Biogen Inc (NASDAQ:BIIB) announced results from an analysis of the long-term extension of its ongoing Phase 1b trial of aducanumab, the firm’s investigational therapy for early Alzheimer’s disease. The latest analyses comprise data from the placebo-controlled duration and LTE for subjects administered aducanumab up to 24-months in case of the titration cohort and up to 36-months in event of the fixed-dose cohorts. The data is consistent with previously announced analyses from this current Phase 1b trial and support the design of the underway Phase 3 trials of aducanumab for early Alzheimer’s.
The Phase Ib is a randomized, placebo-controlled, double-blind, multiple-dose trial assessing the safety, tolerability, pharmacodynamics (PD), pharmacokinetics (PK) and clinical effects of aducanumab in subjects with mild or prodromal Alzheimer’s disease. The trial comprises fixed dosing at 1, 3, 6 and ten mg/kg and an arm with a titration plan.
Subjects who are through the 54-week, placebo-controlled duration of the Phase Ib trial had the alternative to continue in the LTE. The new assessments comprise 143 subjects who stayed in the LTE.
In the Phase Ib LTE, the most commonly recorded adverse events were fall, headache and amyloid-related imaging abnormalities. Of the 185 subjects dosed with aducanumab in the Phase Ib trial, 46 patients witnessed ARIA-E. There were no new instances of ARIA-E in people who continued on the same aducanumab dose.
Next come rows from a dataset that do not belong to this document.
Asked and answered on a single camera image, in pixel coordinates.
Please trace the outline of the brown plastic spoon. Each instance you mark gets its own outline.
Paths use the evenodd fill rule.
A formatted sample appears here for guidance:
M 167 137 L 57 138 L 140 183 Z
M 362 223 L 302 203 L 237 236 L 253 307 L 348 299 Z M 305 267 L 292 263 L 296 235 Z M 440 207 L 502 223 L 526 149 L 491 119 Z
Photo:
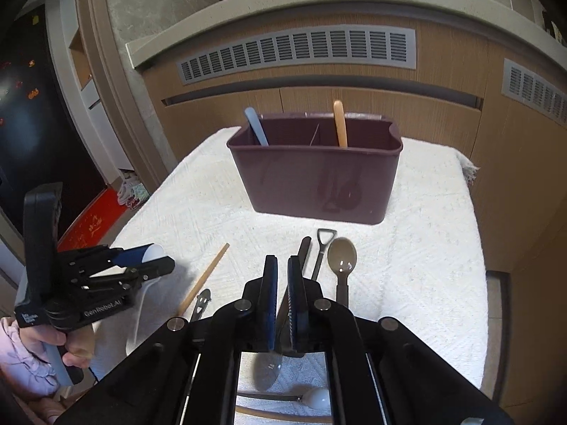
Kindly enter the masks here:
M 348 277 L 358 261 L 355 245 L 347 238 L 335 238 L 328 248 L 328 264 L 336 276 L 336 302 L 349 307 Z

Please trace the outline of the red floor mat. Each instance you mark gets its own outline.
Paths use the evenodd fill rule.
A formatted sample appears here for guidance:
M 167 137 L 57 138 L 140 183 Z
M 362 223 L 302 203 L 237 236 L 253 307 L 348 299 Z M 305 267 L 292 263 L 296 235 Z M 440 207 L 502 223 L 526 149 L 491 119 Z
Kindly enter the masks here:
M 116 190 L 107 186 L 58 240 L 58 251 L 97 246 L 126 211 L 127 207 L 118 203 Z

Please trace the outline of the black refrigerator with magnets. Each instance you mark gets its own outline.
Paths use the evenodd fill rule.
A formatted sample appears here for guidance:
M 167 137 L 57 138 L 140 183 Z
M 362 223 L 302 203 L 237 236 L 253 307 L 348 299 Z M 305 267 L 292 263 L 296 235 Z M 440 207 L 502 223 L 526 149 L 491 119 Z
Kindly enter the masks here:
M 12 22 L 1 41 L 0 118 L 1 208 L 22 232 L 26 193 L 60 182 L 65 234 L 107 184 L 62 96 L 43 5 Z

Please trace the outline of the right cabinet vent grille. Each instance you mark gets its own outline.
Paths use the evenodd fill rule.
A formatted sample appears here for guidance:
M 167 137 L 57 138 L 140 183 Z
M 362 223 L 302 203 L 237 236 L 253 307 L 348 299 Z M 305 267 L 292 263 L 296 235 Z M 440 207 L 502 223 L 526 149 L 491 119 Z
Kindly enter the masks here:
M 566 124 L 566 94 L 511 59 L 504 60 L 502 95 Z

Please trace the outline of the smiley face metal spoon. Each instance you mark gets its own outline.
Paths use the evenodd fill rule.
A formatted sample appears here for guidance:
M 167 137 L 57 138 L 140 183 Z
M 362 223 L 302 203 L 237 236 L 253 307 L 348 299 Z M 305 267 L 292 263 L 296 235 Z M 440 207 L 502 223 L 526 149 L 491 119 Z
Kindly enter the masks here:
M 198 321 L 200 318 L 202 318 L 208 307 L 208 302 L 210 302 L 211 300 L 212 295 L 210 294 L 209 289 L 204 289 L 199 295 L 197 295 L 195 306 L 190 318 L 191 322 Z

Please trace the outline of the cabinet vent grille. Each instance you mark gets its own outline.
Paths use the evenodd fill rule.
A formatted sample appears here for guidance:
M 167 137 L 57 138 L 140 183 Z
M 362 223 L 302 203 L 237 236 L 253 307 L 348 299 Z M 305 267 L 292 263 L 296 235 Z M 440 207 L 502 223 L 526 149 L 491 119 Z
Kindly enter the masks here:
M 328 63 L 414 70 L 416 32 L 361 24 L 289 29 L 208 48 L 177 62 L 177 70 L 183 85 L 193 85 L 263 68 Z
M 504 60 L 502 95 L 566 124 L 566 94 L 511 59 Z

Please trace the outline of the left cabinet vent grille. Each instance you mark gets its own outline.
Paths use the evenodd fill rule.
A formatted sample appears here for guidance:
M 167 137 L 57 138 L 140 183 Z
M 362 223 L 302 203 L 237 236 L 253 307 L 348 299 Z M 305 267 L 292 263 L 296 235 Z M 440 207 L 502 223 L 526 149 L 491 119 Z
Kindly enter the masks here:
M 328 63 L 414 70 L 416 32 L 361 24 L 289 29 L 208 48 L 177 62 L 177 70 L 183 85 L 193 85 L 263 68 Z

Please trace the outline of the wooden chopstick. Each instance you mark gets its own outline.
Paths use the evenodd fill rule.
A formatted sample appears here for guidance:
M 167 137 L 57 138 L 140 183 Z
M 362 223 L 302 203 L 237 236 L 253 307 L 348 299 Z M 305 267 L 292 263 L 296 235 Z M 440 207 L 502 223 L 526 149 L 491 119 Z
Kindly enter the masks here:
M 191 305 L 193 300 L 196 298 L 196 296 L 199 294 L 199 292 L 201 292 L 203 286 L 207 282 L 207 280 L 210 277 L 210 275 L 212 274 L 212 272 L 217 267 L 218 263 L 224 257 L 224 255 L 226 254 L 229 247 L 230 247 L 229 243 L 226 243 L 224 246 L 222 246 L 222 248 L 219 250 L 219 252 L 213 258 L 212 262 L 210 262 L 209 265 L 207 266 L 207 268 L 205 269 L 205 272 L 203 272 L 201 274 L 201 276 L 197 279 L 194 286 L 189 290 L 189 292 L 185 296 L 184 300 L 179 305 L 178 310 L 176 312 L 177 317 L 182 317 L 183 315 L 185 315 L 186 310 L 189 308 L 189 306 Z
M 237 413 L 249 415 L 250 417 L 259 417 L 276 421 L 297 422 L 305 424 L 333 424 L 331 416 L 319 415 L 294 415 L 287 413 L 274 413 L 268 410 L 255 410 L 247 407 L 236 406 Z

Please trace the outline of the maroon plastic utensil caddy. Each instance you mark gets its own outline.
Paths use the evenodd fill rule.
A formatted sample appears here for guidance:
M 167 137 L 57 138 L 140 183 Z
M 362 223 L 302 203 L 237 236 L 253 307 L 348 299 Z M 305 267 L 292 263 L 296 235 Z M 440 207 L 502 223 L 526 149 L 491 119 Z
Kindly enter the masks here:
M 248 126 L 227 142 L 255 211 L 382 223 L 404 147 L 395 122 L 347 113 L 345 148 L 329 112 L 266 114 L 262 127 L 265 146 Z
The incidence of ARIA-E in subjects switching to aducanumab from placebo was consistent with the occurrence reported in the placebo-controlled part of the Phase Ib trial. Six patients witnessed more than 1 episode of ARIA-E. These repeated events were in-line with other ARIA events recorded to date; they were usually asymptomatic, and most subjects continued in the trial. Biogen intends to share more details from these analyses at an imminent medical congress.
Aducanumab is currently being assessed in two global Phase III trials, EMERGE and ENGAGE, which are intended to evaluate its efficacy and safety in slowing cognitive impairment and the evolution of disability in patients with early Alzheimer’s disease.